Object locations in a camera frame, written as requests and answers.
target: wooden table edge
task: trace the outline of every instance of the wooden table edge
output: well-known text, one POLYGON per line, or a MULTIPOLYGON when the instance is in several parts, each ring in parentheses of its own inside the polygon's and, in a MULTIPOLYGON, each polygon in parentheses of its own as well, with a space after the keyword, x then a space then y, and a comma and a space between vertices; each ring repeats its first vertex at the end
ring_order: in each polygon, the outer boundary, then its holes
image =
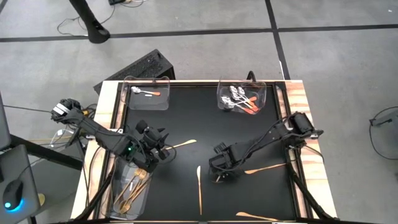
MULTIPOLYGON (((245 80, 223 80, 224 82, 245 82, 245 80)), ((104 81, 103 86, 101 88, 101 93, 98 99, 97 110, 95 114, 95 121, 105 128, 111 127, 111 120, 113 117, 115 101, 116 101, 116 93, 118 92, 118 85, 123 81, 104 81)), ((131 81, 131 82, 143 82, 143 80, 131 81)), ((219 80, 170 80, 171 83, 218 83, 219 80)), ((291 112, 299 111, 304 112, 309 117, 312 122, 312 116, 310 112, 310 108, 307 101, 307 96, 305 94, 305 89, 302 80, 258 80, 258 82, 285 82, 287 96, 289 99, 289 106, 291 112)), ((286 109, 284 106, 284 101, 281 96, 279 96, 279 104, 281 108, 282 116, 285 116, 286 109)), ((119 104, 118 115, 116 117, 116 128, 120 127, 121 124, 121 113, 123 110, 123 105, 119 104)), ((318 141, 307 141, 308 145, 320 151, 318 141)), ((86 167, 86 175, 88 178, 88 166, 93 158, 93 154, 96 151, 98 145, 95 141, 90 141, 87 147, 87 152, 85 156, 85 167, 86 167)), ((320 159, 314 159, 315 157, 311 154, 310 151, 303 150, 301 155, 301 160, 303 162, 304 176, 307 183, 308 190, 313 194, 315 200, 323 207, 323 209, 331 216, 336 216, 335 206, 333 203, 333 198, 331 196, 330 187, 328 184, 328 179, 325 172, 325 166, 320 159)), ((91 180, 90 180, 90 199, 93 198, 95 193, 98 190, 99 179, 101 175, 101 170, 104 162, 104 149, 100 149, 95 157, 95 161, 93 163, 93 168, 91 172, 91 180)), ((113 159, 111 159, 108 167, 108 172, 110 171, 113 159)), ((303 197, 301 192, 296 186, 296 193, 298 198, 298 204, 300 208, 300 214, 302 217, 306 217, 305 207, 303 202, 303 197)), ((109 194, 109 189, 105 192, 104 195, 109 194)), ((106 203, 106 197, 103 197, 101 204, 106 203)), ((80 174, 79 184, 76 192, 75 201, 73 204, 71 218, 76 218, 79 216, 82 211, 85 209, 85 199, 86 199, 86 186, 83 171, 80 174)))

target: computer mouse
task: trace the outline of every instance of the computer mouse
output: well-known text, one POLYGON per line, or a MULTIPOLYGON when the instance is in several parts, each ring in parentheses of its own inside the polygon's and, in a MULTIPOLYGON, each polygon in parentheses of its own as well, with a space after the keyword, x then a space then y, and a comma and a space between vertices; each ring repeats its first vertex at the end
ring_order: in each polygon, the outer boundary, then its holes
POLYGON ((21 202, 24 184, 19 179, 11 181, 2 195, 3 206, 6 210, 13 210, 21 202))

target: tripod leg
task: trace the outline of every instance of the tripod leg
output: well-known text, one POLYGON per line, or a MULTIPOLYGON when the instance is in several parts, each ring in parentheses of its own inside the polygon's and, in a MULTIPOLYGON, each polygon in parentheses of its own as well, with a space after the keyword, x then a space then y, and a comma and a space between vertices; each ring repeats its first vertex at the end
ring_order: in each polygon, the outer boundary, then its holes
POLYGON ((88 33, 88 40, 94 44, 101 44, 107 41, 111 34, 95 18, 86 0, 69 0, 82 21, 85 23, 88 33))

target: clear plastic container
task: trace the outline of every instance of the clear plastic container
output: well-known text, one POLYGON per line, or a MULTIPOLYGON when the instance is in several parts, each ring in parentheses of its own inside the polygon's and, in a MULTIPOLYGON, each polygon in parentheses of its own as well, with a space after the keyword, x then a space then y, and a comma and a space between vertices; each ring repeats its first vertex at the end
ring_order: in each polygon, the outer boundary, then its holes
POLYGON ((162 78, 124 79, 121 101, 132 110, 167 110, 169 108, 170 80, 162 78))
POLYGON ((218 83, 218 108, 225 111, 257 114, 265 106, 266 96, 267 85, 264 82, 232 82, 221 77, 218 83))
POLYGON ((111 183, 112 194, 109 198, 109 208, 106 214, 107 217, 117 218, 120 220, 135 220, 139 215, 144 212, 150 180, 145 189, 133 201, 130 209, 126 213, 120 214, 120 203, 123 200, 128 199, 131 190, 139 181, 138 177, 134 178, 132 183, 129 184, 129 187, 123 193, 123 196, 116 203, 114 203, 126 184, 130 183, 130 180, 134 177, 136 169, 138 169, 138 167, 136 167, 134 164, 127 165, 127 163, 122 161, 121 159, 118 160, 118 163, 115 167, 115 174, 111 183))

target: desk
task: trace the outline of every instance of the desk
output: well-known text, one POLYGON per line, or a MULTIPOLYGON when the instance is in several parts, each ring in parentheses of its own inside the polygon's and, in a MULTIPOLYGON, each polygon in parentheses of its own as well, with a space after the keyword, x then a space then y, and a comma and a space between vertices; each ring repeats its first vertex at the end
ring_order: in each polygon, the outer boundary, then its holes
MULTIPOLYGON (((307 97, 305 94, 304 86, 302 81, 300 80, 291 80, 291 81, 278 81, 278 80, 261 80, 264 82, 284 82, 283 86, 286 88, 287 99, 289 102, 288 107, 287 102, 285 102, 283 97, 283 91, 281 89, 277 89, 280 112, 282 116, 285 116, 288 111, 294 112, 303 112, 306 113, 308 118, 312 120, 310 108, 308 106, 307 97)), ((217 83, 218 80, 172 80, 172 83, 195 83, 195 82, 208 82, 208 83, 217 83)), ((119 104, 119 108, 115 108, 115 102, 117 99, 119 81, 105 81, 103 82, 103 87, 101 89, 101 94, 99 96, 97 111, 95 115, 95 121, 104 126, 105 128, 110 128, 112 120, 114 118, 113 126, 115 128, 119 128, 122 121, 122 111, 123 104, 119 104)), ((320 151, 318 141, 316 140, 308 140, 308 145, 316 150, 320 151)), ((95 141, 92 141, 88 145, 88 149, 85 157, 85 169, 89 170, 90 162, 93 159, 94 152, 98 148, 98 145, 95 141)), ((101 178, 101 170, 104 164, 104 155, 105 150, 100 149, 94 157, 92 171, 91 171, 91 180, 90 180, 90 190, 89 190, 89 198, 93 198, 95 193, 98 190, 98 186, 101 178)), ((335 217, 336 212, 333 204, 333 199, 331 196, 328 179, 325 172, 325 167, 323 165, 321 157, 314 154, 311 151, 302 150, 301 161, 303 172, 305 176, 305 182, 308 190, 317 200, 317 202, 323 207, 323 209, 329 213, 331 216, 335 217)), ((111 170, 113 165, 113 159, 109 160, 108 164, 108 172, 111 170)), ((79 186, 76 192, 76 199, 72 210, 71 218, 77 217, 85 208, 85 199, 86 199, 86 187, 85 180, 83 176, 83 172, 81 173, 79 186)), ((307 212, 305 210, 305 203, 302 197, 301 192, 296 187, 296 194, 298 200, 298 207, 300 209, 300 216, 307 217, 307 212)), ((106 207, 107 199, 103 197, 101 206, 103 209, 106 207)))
------------------------------------
_Work order:_ Pictures must not appear in the copy, which must otherwise match the listing exactly.

_Output of the task:_
Object locations in a camera frame, written as requests and answers.
target: wooden table edge
task: trace the outline of every instance of the wooden table edge
output: well-known text, one POLYGON per line, or a MULTIPOLYGON when the instance is in several parts, each ring in parentheses of its own inside the polygon's and, in a MULTIPOLYGON, each polygon in parentheses of its own as well, with a space after the keyword, x then a space then y, and a comma and a space between vertices; each ring repeats its first vertex at the end
ring_order: in each polygon, the outer boundary, then its holes
image =
MULTIPOLYGON (((245 80, 223 80, 224 82, 245 82, 245 80)), ((104 81, 103 86, 101 88, 101 93, 98 99, 97 110, 95 114, 95 121, 105 128, 111 127, 111 120, 113 117, 115 101, 116 101, 116 93, 118 92, 118 85, 123 81, 104 81)), ((131 81, 131 82, 143 82, 143 80, 131 81)), ((219 80, 170 80, 171 83, 218 83, 219 80)), ((291 112, 299 111, 304 112, 309 117, 312 122, 312 116, 310 112, 310 108, 307 101, 307 96, 305 94, 305 89, 302 80, 258 80, 258 82, 285 82, 287 96, 289 99, 289 106, 291 112)), ((286 109, 284 106, 284 101, 281 96, 279 96, 279 104, 281 108, 282 116, 285 116, 286 109)), ((119 104, 118 115, 116 117, 116 128, 120 127, 121 124, 121 113, 123 110, 123 105, 119 104)), ((318 141, 307 141, 308 145, 320 151, 318 141)), ((86 167, 86 175, 88 178, 88 166, 93 158, 93 154, 96 151, 98 145, 95 141, 90 141, 87 147, 87 152, 85 156, 85 167, 86 167)), ((320 159, 314 159, 315 157, 311 154, 310 151, 303 150, 301 155, 301 160, 303 162, 304 176, 307 183, 308 190, 313 194, 315 200, 323 207, 323 209, 331 216, 336 216, 335 206, 333 203, 333 198, 331 196, 330 187, 328 184, 328 179, 325 172, 325 166, 320 159)), ((91 180, 90 180, 90 199, 93 198, 95 193, 98 190, 99 179, 101 175, 101 170, 104 162, 104 149, 100 149, 95 157, 95 161, 93 163, 93 168, 91 172, 91 180)), ((113 159, 111 159, 108 167, 108 172, 110 171, 113 159)), ((303 197, 301 192, 296 186, 296 193, 298 198, 298 204, 300 208, 300 214, 302 217, 306 217, 305 207, 303 202, 303 197)), ((109 194, 109 189, 105 192, 104 195, 109 194)), ((106 203, 106 197, 103 197, 101 204, 106 203)), ((80 174, 79 184, 76 192, 75 201, 73 204, 71 218, 76 218, 79 216, 82 211, 85 209, 85 199, 86 199, 86 186, 83 171, 80 174)))

target: computer mouse
task: trace the outline of every instance of the computer mouse
output: well-known text, one POLYGON per line, or a MULTIPOLYGON when the instance is in several parts, each ring in parentheses of its own inside the polygon's and, in a MULTIPOLYGON, each polygon in parentheses of its own as well, with a space after the keyword, x then a space then y, and a comma and a space between vertices; each ring repeats its first vertex at the end
ring_order: in each polygon, the outer boundary, then its holes
POLYGON ((21 202, 24 184, 19 179, 11 181, 2 195, 3 206, 6 210, 13 210, 21 202))

target: tripod leg
task: trace the outline of every instance of the tripod leg
output: well-known text, one POLYGON per line, or a MULTIPOLYGON when the instance is in several parts, each ring in parentheses of its own inside the polygon's and, in a MULTIPOLYGON, each polygon in parentheses of its own as well, with a space after the keyword, x then a space then y, and a comma and a space between vertices; each ring repeats its first vertex at the end
ring_order: in each polygon, the outer boundary, then its holes
POLYGON ((88 33, 88 40, 94 44, 101 44, 107 41, 111 34, 95 18, 86 0, 69 0, 82 21, 85 23, 88 33))

target: clear plastic container
task: trace the outline of every instance of the clear plastic container
output: well-known text, one POLYGON per line, or a MULTIPOLYGON when the instance is in several parts, each ring in parentheses of its own inside the polygon's and, in a MULTIPOLYGON, each polygon in parentheses of its own as well, with a space after the keyword, x then a space then y, and a comma and a space between vertices; each ring repeats its first vertex at the end
ring_order: in each polygon, the outer boundary, then its holes
POLYGON ((162 78, 124 79, 121 101, 132 110, 167 110, 169 108, 170 80, 162 78))
POLYGON ((218 83, 218 108, 225 111, 257 114, 265 106, 266 96, 267 85, 264 82, 232 82, 221 77, 218 83))
POLYGON ((111 183, 112 194, 109 198, 109 208, 106 214, 107 217, 117 218, 120 220, 135 220, 139 215, 144 212, 150 180, 145 189, 133 201, 130 209, 126 213, 120 214, 120 203, 123 200, 128 199, 131 190, 139 181, 138 177, 134 178, 132 183, 129 184, 129 187, 123 193, 123 196, 116 203, 114 203, 126 184, 130 183, 130 180, 134 177, 136 169, 138 169, 138 167, 136 167, 134 164, 127 165, 127 163, 122 161, 121 159, 118 160, 118 163, 115 167, 115 174, 111 183))

target: desk
task: trace the outline of every instance of the desk
output: well-known text, one POLYGON per line, or a MULTIPOLYGON when the instance is in several parts, each ring in parentheses of its own inside the polygon's and, in a MULTIPOLYGON, each polygon in parentheses of its own as well, with a space after the keyword, x then a space then y, and a comma and a space between vertices; each ring repeats its first vertex at the end
ring_order: in each polygon, the outer boundary, then its holes
MULTIPOLYGON (((307 97, 305 94, 304 86, 302 81, 300 80, 291 80, 291 81, 278 81, 278 80, 261 80, 264 82, 284 82, 283 86, 286 88, 287 99, 289 102, 288 107, 287 102, 285 102, 283 97, 283 91, 281 89, 277 89, 280 112, 282 116, 285 116, 288 111, 294 112, 303 112, 306 113, 308 118, 312 120, 310 108, 308 106, 307 97)), ((217 83, 218 80, 172 80, 172 83, 195 83, 195 82, 208 82, 208 83, 217 83)), ((119 104, 119 108, 115 108, 115 102, 117 99, 119 81, 105 81, 103 82, 103 87, 101 89, 101 94, 99 96, 97 111, 95 115, 95 121, 104 126, 105 128, 110 128, 112 120, 114 118, 113 126, 115 128, 119 128, 122 121, 122 111, 123 104, 119 104)), ((320 151, 318 141, 316 140, 308 140, 308 145, 316 150, 320 151)), ((95 141, 92 141, 88 145, 88 149, 85 157, 85 169, 89 170, 90 162, 93 159, 94 152, 98 148, 98 145, 95 141)), ((101 178, 101 170, 104 164, 104 155, 105 150, 100 149, 94 157, 92 171, 91 171, 91 180, 90 180, 90 190, 89 190, 89 198, 93 198, 95 193, 98 190, 98 186, 101 178)), ((335 217, 336 212, 333 204, 333 199, 331 196, 328 179, 325 172, 325 167, 323 165, 321 157, 314 154, 311 151, 302 150, 301 161, 303 172, 305 176, 305 182, 308 190, 317 200, 317 202, 323 207, 323 209, 329 213, 331 216, 335 217)), ((111 170, 113 165, 113 159, 109 160, 108 164, 108 172, 111 170)), ((79 186, 76 192, 76 199, 72 210, 71 218, 77 217, 85 208, 85 199, 86 199, 86 187, 85 180, 83 176, 83 172, 81 173, 79 186)), ((307 212, 305 210, 305 203, 302 197, 301 192, 296 187, 296 194, 298 200, 298 207, 300 209, 300 216, 307 217, 307 212)), ((106 207, 107 199, 103 197, 101 206, 103 209, 106 207)))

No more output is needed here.